Forem Feed Experiment One: January Results

#meta #product #ux #changelog

Background

In December, Amy wrote about running an experiment on our feed. And it’s time to revisit that experiment and make a decision.

The Goals

In our previous feed experiments, we established six goals to track for our feed experiments:

User creates a comment.
User creates comments on at least 4 different days within a week.
User views pages on at least 4 different days withint a week.
User views pages on at least 4 different hours within a day.
User views pages on at least 9 different days within 2 weeks.
User views pages on at least 12 different hours within five days.

For this current experiment, which we’re wrapping up, we re-used those goals.

Here’s a link to the code that captures “conversions” for each of the goals.

The Methodolgy

We use the field_test gem to facilitate the Bayesian A/B hypothesis testing. As part of the experiment, I added an AbExperiment model to Forem. This provides numerous mechanisms to test and toggle experiments. Which proved fortuitous when I broke production.

We then introduced the code to select which Feed algorithm to use. And aside from the minor outages I introduced (and we corrected), we sat back and let the experiment run.

Results

Below are the summary of results regarding the experiments:

Scenario	Incumbent Conversion	Challenger Conversion	Likely Winner	Probability of Winner
Creates a comment.	5.58%	5.87%	Challenger	90%
Creates comments on at least 4 different days within a week.	0.23%	0.19%	Incumbent	78%
Views pages on at least 4 different days withint a week.	23.98%	23.52%	Incumbent	86%
Views pages on at least 4 different hours within a day.	14.17%	13.62%	Incumbent	94%
Views pages on at least 9 different days within 2 weeks.	9.60%	9.41%	Incumbent	73%
Views pages on at least 12 different hours within five days.	2.24%	2.13%	Incumbent	73%

Conjecture

First, and foremost, it appears that both feed strategies encourage close to the same engagement.
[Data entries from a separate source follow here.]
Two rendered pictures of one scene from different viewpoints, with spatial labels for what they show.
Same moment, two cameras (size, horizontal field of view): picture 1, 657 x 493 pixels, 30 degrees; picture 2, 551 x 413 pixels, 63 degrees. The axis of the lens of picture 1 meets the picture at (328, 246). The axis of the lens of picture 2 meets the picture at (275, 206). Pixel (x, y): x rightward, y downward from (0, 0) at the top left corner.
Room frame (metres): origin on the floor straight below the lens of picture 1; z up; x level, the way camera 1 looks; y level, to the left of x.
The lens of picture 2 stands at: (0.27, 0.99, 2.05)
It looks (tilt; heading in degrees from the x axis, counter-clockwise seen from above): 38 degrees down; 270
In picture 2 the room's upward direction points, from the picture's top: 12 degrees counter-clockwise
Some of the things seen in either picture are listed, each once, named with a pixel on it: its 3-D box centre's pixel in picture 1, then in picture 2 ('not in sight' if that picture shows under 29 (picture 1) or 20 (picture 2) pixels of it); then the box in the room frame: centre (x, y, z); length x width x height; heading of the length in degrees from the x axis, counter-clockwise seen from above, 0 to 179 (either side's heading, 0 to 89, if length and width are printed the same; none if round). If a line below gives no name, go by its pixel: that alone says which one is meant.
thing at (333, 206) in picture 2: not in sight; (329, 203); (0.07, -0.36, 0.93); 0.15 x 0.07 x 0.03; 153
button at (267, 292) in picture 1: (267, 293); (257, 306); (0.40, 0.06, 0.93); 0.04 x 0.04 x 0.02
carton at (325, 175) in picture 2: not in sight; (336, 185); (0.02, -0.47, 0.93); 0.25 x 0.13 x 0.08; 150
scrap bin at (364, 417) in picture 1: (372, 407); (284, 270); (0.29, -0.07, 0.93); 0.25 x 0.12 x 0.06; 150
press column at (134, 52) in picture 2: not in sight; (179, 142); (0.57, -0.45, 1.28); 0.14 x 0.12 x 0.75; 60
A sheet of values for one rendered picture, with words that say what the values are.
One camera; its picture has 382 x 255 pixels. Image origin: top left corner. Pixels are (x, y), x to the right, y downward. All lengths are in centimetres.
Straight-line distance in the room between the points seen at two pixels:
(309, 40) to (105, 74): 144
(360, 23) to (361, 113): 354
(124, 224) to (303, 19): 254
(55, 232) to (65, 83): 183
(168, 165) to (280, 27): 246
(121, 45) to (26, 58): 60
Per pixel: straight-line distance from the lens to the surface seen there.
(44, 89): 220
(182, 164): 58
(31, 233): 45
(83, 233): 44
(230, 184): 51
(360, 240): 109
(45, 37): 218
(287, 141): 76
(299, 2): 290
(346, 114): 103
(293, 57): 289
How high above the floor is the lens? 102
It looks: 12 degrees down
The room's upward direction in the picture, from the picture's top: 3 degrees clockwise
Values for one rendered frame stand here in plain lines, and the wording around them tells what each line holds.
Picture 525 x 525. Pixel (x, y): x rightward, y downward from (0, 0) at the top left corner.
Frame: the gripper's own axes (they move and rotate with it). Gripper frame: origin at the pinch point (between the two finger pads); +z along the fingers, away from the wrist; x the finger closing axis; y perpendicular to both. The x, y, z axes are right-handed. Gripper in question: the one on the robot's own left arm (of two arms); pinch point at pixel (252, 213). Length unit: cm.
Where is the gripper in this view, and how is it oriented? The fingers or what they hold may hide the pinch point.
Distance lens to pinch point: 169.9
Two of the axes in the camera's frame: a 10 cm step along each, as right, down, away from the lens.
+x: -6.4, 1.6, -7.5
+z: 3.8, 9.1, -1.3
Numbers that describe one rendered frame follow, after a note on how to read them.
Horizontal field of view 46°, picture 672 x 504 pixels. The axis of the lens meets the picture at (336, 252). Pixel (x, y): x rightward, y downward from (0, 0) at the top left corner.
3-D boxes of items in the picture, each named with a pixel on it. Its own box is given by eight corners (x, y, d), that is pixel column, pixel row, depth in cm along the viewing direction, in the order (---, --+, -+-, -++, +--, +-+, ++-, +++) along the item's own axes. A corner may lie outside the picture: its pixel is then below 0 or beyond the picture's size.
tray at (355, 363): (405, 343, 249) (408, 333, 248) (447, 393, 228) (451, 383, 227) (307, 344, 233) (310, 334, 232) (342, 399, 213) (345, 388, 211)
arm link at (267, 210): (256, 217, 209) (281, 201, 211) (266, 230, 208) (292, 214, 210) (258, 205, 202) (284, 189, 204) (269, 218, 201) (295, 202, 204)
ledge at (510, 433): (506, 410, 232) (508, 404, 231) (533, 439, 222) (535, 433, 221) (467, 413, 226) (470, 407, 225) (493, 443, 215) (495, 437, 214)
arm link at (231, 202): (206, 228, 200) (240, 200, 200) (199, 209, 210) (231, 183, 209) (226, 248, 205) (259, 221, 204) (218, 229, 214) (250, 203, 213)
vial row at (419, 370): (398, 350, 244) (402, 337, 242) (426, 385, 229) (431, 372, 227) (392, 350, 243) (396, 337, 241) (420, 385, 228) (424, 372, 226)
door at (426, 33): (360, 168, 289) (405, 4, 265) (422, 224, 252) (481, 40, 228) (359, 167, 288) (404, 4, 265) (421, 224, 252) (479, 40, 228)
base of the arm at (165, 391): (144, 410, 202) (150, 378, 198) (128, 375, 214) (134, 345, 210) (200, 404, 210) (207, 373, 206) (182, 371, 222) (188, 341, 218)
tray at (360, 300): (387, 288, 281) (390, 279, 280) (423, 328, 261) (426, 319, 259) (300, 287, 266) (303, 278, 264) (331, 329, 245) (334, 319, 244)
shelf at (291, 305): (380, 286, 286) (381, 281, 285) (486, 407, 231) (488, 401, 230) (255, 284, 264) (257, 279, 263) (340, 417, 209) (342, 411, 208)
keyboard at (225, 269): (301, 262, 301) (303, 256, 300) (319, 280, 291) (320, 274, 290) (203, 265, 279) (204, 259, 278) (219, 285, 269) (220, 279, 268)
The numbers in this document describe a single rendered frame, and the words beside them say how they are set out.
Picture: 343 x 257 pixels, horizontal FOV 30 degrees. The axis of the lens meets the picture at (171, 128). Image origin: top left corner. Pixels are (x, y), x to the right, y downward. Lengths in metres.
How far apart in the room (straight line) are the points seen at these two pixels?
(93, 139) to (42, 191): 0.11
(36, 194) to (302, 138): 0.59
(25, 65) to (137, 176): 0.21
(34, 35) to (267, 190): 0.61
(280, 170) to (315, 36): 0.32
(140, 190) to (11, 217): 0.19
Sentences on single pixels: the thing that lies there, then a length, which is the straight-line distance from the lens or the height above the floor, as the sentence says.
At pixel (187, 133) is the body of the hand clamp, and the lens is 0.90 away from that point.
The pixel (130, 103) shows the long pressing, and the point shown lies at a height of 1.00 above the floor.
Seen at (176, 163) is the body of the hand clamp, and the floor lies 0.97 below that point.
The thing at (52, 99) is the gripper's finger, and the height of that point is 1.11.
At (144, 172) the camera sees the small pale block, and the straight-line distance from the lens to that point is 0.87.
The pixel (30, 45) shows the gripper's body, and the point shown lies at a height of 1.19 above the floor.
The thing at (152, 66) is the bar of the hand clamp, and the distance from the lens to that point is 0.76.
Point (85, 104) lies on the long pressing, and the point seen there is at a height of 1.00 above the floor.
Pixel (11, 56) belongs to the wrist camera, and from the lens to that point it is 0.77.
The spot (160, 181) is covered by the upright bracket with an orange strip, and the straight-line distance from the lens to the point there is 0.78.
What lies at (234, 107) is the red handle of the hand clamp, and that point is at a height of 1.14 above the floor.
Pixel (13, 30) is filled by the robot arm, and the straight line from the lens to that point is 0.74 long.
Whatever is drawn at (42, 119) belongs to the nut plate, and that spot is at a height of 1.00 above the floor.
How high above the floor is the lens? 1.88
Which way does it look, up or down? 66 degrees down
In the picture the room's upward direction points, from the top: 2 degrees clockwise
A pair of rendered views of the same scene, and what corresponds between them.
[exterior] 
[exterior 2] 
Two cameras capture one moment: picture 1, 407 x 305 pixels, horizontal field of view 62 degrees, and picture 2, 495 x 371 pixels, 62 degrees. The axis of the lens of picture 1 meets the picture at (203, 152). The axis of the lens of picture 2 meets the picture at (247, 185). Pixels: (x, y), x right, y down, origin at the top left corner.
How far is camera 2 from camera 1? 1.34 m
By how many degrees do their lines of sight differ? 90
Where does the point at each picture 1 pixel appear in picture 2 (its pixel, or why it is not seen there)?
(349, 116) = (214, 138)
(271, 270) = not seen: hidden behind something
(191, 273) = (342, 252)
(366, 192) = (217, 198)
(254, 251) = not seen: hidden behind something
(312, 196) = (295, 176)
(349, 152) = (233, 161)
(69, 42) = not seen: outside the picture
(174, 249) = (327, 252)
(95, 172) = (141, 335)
Which is reassuring that the experiment likely did not adversely affect the DEV.to experience.

Second, I’m prepared to call this first experiment in favor of the incumbent.

Third, it appears that the challenger encourage initial conversations, but those conversations dwindled overtime.

Why do I think that this is the behavior? My hypothesis is two primary changes for the challenger:

The daily_decay_factor, the numeric multiplier we assign to the publication date, overly favored more recently published articles.
Sorting the relevant feed entries by publication date, instead of the relevance score.

Let’s look at the change in publication date decay rate.

Days Since Published	Challenger #1 Weight	Challenger #2 Weight
0	1	1
1	0.95	0.99
2	0.9	0.985
3	0.85	0.98
4	0.8	0.975
5	0.75	0.97
6	0.7	0.965
7	0.65	0.960
8	0.6	0.955
9	0.55	0.95
10	0.5	0.945
11	0.4	0.94
12	0.3	0.935
13	0.2	0.93
14	0.1	0.925
15 or more	0.001	0.9

For the original challenger, I chose a more aggressive decay rate. For the second challenger, I’m significantly easing off of the decay.

I’m also removing the order by publication date, so the upcoming feed experiment will now sort things in relevance order.

Next Steps

I’ve begun the proposal for our next feed experiment. This introduces a few minor tweaks and is intended to be a point for a conversation around how to configure the challenger’s case statements.

Top comments (5)

Ben Halpern • Jan 3 '22

As a meta comment for all of this, the priority will be to hasten the iteration process to ensure we continue to iterate on getting the most relevant feed possible to make for the most awesome communities on DEV and elsewhere.

We'll continue to tune and build on what we've been working on kicked off by @amyatforem, @jeremyf and co from our team while ensuring we don't get sucked into the wrong local maximas and generally doing all of this with as much transparency as possible so that folks can weigh in and help build such a critical feature with us. 😄

GrahamTheDev • Jan 3 '22

An interesting experiment.

I can guess why the engagement dropped though, especially for multiple times a day.

By removing the "randomness" on the feed when things were returned it meant I kept seeing the same articles again and again in the same order if I checked multiple times a day and so it became "boring" seeing the same articles and I ended up checking the latest tab or the top tab. Previously I might see similar articles but the order changes so it brought items to the top of the feed and into prime position that I might have skipped past previously.

It would have been a more even (fair) test if you also randomised the results returned on the test to more closely match how the previous feed worked.

I am personally glad this particular test is over, but I am a heavy user (who doesn't follow any tags) so I might notice the feed seeming a lot "slower" than it was previously.

I look forward to the next test as at a glance it looks like that would be a much more balanced feed that surfaces posts with a lot of activity 👍

Happy new year and keep up the great work ❤